» **TASK DIRECTIONS**: Could you print only the lines from the one containing "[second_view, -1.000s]" through the end of the listing below, unchanged?

START THE DATA

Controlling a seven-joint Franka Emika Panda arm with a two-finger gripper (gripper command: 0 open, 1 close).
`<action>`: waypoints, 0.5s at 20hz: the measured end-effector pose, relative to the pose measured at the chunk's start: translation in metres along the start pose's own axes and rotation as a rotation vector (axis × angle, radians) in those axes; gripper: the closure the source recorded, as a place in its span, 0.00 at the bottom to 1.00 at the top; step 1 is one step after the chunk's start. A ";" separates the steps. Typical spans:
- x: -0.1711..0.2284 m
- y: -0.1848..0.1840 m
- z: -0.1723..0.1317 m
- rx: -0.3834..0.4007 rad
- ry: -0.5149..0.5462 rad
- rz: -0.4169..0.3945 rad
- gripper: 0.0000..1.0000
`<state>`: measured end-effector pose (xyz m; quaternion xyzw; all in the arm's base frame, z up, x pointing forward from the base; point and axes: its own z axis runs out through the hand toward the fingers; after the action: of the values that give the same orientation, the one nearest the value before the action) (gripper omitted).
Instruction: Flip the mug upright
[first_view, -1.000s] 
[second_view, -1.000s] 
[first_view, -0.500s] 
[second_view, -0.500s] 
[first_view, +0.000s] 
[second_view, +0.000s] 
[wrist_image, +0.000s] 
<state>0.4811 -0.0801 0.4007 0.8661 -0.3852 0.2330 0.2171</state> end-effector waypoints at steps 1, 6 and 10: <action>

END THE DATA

» **RESPONSE FOR THIS EXERCISE**:
[second_view, -1.000s] 
[first_view, -0.500s] 
[second_view, -0.500s] 
[first_view, +0.000s] 
[second_view, +0.000s] 
[wrist_image, +0.000s] 
<state>0.4811 -0.0801 0.4007 0.8661 -0.3852 0.2330 0.2171</state> end-effector waypoints at steps 1, 6 and 10: <action>

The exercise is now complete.